There are many things that I love about my job. I love the hours. I love my regular responsibilities. I love when customers respect my experience and I love when I can solve problems that other people have failed at.
But, the one thing that I don’t love, all of the time, is dealing with people.
Some days, I just can’t people. Most times, it’s because of specific people. Other times, it’s all people. For instance, Monday mornings are the worst when I have to deal with people, it interrupts my other responsibilities and having people around becomes an obstacle course. One of the unfortunate side effects of working for a hospitality-type business is that we are open to the general public and that means dealing with rude people or dealing with people who are intoxicated or high on drugs. Dealing with those types of people pushes all of my buttons because I find it hard to be compassionate with toxic people. On the days when it’s hardest to deal with people, I’m thankful that my Bluetooth earpiece is a media device, that allows me to listen to music on my smartphone or tablet, in relative peace and nobody around me is the wiser. It helps keep me cool calm and collected and helps me stay zen when peopling gets really difficult.
I love my partner, but sometimes, I can’t people with him, either. Particularly when he eats in my vicinity. He drowns his food in condiments and then whatever is left over he uses his fingers to sop it up or even licks the packaging or plate like a kid with no manners.

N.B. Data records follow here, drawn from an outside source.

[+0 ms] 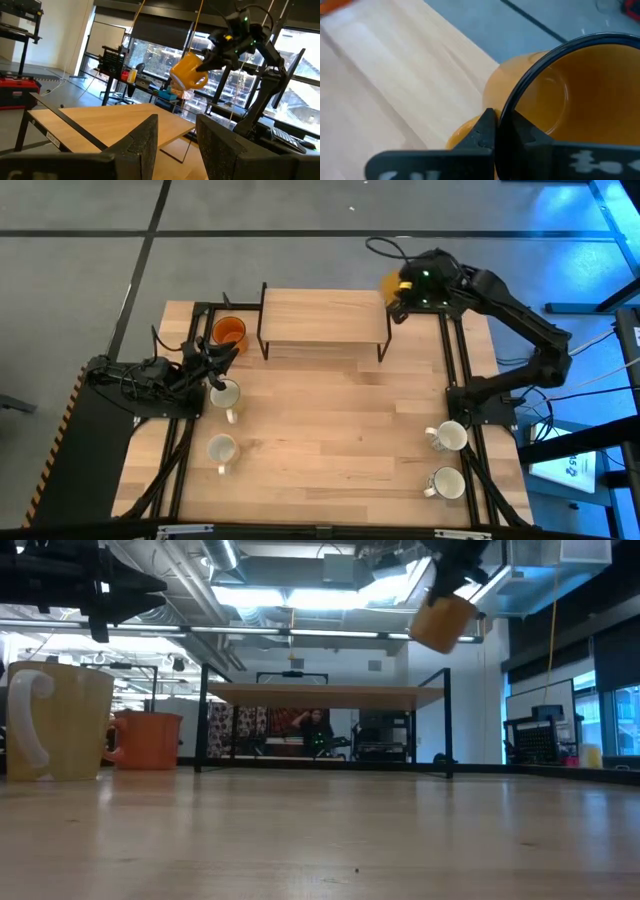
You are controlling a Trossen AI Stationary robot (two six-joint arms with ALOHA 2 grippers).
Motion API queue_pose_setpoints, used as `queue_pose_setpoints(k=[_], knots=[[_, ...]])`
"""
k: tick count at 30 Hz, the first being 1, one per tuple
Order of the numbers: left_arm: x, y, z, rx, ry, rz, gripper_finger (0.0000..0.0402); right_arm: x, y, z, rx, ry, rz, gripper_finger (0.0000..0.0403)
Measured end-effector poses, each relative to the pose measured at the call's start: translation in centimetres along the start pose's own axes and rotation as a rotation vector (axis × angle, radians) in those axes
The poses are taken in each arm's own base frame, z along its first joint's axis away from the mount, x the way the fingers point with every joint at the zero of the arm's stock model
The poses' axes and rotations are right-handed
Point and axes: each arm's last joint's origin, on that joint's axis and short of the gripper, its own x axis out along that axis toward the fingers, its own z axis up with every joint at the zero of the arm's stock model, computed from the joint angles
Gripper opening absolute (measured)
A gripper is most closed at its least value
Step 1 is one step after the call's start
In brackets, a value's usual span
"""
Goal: Place coffee mugs
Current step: Put the dark yellow mug on the shelf
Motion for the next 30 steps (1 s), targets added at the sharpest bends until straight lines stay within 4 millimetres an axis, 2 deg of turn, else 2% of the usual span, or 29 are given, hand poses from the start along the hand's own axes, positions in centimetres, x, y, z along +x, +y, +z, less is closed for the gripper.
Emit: queue_pose_setpoints(k=[7,14,20,26,30], knots=[[0.0,0.0,0.0,0.0,0.0,-0.002,0.0128,2.2,1.8,3.3,-0.082,0.045,0.06,0.0004],[0.0,0.0,0.0,0.0,0.001,-0.004,0.0128,6.2,3.1,5.0,-0.14,0.207,0.126,0.0004],[0.0,0.0,-0.1,0.008,0.008,-0.003,0.0128,10.1,3.8,4.8,-0.176,0.321,0.106,0.0004],[0.0,0.0,-0.2,0.014,0.014,-0.003,0.0128,12.5,4.1,4.4,-0.221,0.38,0.06,0.0004],[0.0,0.0,-0.2,0.018,0.018,-0.002,0.0128,13.0,3.8,4.3,-0.237,0.396,0.066,0.0004]])
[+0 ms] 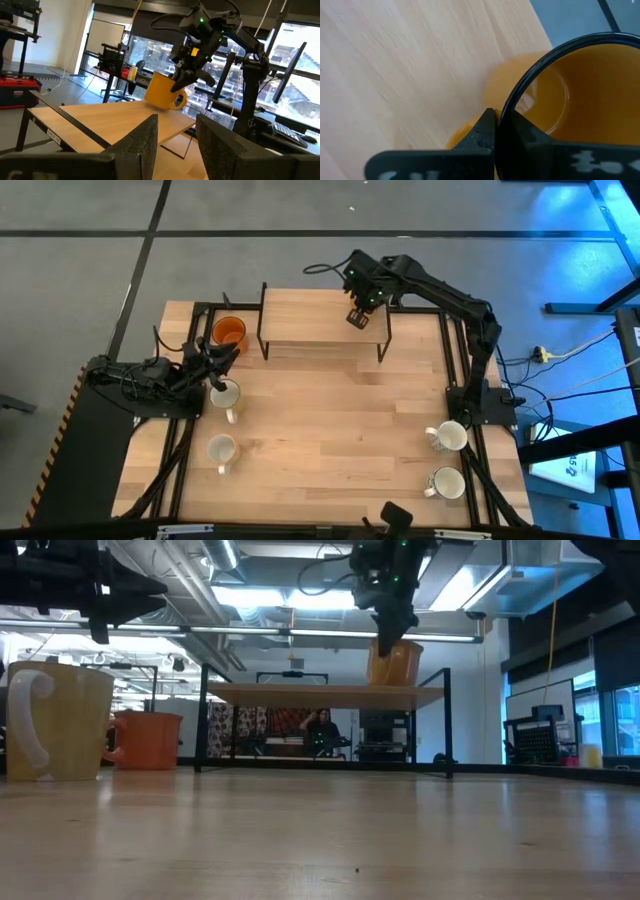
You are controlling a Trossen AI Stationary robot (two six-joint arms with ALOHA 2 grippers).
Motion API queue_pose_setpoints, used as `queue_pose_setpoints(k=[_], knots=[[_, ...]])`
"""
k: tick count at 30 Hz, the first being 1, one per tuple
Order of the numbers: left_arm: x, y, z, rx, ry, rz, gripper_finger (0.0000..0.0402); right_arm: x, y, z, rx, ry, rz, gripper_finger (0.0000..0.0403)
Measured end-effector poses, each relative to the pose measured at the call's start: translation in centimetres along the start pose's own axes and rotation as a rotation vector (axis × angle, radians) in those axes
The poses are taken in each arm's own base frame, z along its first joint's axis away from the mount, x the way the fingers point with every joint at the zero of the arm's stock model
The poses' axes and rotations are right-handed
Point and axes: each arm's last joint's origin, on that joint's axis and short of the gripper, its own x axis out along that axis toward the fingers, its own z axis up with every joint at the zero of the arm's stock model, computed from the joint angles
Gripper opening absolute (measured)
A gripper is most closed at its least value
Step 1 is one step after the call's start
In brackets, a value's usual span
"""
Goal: Place coffee mugs
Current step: Put the dark yellow mug on the shelf
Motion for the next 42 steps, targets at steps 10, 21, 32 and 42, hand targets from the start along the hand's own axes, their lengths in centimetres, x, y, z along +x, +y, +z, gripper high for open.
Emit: queue_pose_setpoints(k=[10,21,32,42], knots=[[0.0,0.0,-0.1,0.009,0.009,0.001,0.0128,0.7,-1.9,-0.1,0.022,0.019,0.02,0.0004],[0.0,0.0,-0.2,0.017,0.015,-0.011,0.0127,0.8,-1.9,-0.1,0.002,0.017,0.046,0.0005],[0.0,0.0,-0.2,0.017,0.017,-0.021,0.0127,1.0,-1.9,-0.2,-0.017,0.028,0.046,0.0005],[0.0,0.0,-0.2,0.017,0.017,-0.021,0.0127,1.4,-1.8,-0.4,-0.026,0.038,0.031,0.001]])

And, don’t get me started on the sounds I have to endure when he is eating. I can’t stand the gum-smacking, the crunching sounds, or the slurping. I have to eat when he eats so that the sounds that I make drown out his eating noises.
I prefer to text rather than talk on the phone, unless nuance is important and then, unless it’s certain people that I wholeheartedly enjoy speaking to, I try to keep the phone call short and sweet. I don’t answer phone calls from phone numbers or Caller ID addresses that I am not familiar with. If someone calls and I don’t answer, if they leave a voicemail and the call seems legit, then I’ll call or text them back, if necessary.
There was a time where it felt like I was better at dealing with people, but looking back, a lot of those times either involved a private office, loud music, or alcohol. Sometimes I miss those days. But, they are never coming back and I’m okay with that. But, I am not okay with dealing with angry, rude, or toxic people. My patience is a lot shorter than it used to be. Music and writing are a good antidote, but sometimes, I’m so worn out from peopling that I can’t even take any joy in any of those things, either.
This is why I value my alone time. I need that time to think in peace and plan how to people better. I also use that time to do the things like writing in a space where I can think and speak without censoring myself. I also enjoy powering down with gaming apps or games on my computer on particularly difficult days. My crochet and my guitar are also a pretty good escape plan and they are offer me a challenge, as well. But, sometimes, I just want quiet. No streaming video. No games. No news. No nothing. I just want to be.
After a good night’s sleep, a good breakfast, and a hot shower, I’m geared up to try peopling, again. But, from Monday through Friday, I am longing for Saturday, typically the first full day that I am people-free with the exception of family (who don’t count, because I enjoy peopling with them, it’s the rest of the world I take issue with).
I long for the day when I can get my business off the ground and quit my day job, so that I don’t have to people so often or, at least, I can people with fewer rude and toxic individuals on a daily basis. Until then, I guess I’ll just turn up the tunes, tweak my daily attitude, stick to the best routines for my moods and just keep peopling so long as it’s necessary, even on days when it feels like, sometimes, I can’t.